▶ **Exercise prompt**:
Using the records that follow, tally the lines containing the word "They" and state only the count.

══ Excerpted records ══

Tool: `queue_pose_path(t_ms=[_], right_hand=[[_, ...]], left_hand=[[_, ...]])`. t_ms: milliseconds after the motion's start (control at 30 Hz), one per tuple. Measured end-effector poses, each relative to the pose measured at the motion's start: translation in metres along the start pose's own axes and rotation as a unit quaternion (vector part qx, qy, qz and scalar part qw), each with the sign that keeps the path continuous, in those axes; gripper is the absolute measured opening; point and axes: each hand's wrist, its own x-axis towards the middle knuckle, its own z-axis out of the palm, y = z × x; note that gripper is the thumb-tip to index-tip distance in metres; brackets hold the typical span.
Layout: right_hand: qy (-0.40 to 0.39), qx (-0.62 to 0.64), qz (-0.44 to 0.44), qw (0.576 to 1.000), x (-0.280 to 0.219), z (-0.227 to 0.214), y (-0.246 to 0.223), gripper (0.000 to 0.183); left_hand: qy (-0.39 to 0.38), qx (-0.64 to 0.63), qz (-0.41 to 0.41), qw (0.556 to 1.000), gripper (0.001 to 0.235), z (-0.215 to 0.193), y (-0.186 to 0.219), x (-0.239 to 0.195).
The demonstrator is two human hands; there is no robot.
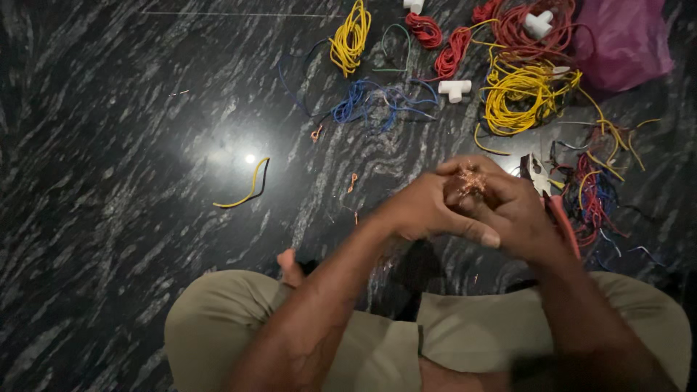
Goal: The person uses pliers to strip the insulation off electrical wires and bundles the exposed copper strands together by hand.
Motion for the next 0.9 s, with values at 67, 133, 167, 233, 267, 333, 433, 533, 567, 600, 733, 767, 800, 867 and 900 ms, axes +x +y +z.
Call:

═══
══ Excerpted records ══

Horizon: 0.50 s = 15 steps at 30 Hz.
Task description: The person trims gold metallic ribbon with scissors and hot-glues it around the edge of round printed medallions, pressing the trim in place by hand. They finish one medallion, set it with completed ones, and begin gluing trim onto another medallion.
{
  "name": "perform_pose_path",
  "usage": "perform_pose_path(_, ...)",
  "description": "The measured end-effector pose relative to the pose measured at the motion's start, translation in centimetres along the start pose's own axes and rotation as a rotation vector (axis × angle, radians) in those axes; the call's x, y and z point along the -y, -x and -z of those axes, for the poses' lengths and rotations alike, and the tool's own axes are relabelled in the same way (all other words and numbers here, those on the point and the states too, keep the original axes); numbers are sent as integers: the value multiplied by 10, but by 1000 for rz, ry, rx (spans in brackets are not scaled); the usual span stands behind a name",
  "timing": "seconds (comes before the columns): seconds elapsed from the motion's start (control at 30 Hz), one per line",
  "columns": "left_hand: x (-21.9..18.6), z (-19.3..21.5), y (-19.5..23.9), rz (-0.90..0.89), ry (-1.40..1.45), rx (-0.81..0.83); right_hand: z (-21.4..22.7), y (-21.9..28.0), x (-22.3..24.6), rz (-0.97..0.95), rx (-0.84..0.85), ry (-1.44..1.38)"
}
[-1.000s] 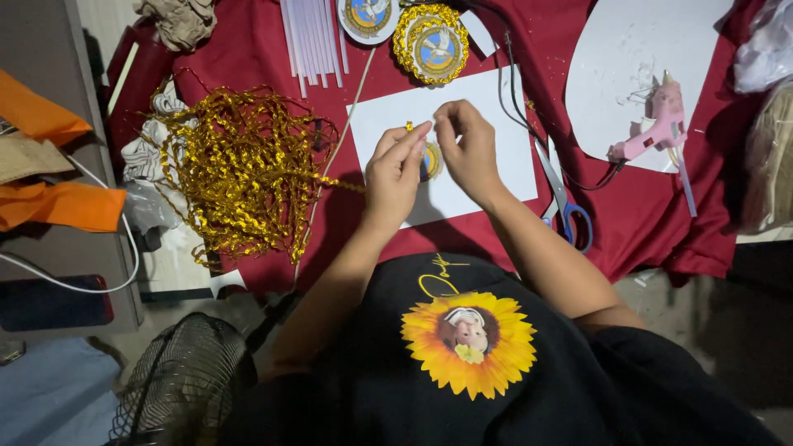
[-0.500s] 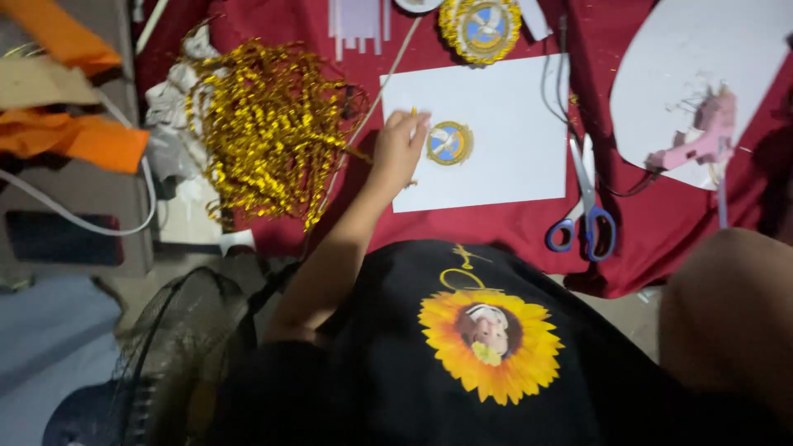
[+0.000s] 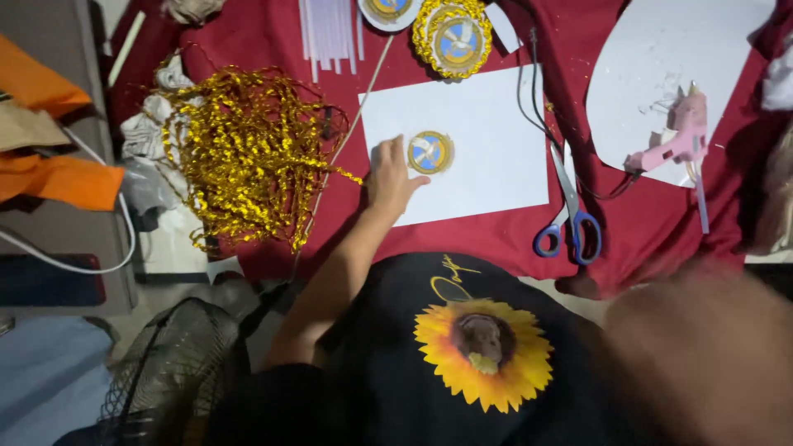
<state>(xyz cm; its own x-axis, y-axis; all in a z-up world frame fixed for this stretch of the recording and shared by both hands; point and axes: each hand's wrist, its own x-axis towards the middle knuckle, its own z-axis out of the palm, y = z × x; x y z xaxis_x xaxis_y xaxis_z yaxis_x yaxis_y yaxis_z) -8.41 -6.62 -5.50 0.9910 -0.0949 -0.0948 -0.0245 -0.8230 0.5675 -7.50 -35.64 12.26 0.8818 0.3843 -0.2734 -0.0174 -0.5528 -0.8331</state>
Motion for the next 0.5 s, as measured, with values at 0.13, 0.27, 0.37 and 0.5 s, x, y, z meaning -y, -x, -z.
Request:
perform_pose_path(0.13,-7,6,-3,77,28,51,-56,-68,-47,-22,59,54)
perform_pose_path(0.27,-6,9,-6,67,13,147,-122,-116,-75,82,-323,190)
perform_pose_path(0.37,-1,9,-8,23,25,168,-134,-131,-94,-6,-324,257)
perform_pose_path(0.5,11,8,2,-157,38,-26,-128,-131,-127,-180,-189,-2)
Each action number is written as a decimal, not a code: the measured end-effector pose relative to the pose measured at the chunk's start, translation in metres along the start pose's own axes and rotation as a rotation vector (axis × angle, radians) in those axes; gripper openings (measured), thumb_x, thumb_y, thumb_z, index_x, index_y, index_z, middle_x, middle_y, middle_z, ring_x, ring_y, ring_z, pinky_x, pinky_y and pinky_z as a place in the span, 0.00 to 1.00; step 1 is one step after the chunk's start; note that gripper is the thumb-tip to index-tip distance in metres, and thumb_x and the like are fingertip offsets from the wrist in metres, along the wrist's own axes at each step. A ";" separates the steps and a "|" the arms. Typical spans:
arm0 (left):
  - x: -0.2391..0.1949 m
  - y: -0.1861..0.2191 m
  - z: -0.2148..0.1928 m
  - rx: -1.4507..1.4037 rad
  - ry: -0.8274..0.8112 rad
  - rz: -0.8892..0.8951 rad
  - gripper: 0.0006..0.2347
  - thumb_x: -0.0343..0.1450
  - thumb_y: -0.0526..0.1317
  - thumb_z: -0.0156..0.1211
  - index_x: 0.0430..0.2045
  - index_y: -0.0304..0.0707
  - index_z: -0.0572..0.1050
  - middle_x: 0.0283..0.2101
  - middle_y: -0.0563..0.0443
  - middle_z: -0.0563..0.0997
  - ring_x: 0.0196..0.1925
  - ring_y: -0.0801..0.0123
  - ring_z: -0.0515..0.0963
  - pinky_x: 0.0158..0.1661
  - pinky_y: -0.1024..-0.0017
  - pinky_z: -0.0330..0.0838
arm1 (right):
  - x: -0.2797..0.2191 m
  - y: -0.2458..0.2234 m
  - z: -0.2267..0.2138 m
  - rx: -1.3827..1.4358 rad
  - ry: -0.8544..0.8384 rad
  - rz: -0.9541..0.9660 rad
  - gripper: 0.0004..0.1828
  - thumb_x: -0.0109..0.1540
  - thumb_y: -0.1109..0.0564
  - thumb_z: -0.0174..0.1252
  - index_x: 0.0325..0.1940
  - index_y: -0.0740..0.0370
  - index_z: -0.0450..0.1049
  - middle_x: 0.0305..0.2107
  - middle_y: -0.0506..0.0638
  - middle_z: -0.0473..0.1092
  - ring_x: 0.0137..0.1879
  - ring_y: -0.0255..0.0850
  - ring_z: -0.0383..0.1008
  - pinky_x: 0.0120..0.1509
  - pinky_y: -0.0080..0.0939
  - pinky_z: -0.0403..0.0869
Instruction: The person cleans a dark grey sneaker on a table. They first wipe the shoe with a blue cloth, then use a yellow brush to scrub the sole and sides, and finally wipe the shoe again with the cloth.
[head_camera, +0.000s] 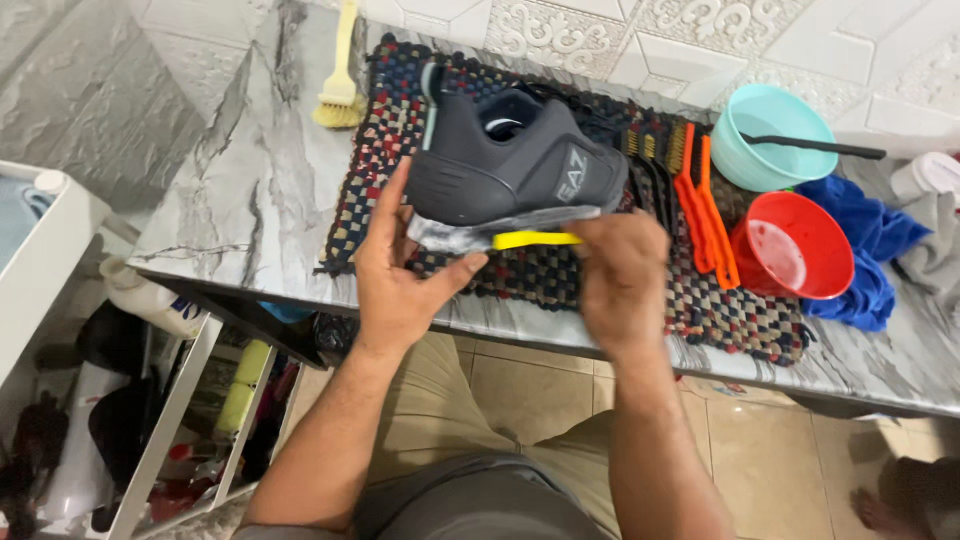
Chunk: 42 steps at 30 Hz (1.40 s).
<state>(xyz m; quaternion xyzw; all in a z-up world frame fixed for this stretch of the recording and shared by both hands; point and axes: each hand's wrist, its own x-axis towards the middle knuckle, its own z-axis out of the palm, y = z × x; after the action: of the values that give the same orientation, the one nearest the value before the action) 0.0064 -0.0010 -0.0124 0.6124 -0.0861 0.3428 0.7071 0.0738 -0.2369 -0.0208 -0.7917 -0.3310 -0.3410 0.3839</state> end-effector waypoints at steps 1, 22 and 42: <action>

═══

▶ **Solution to this exercise**:
2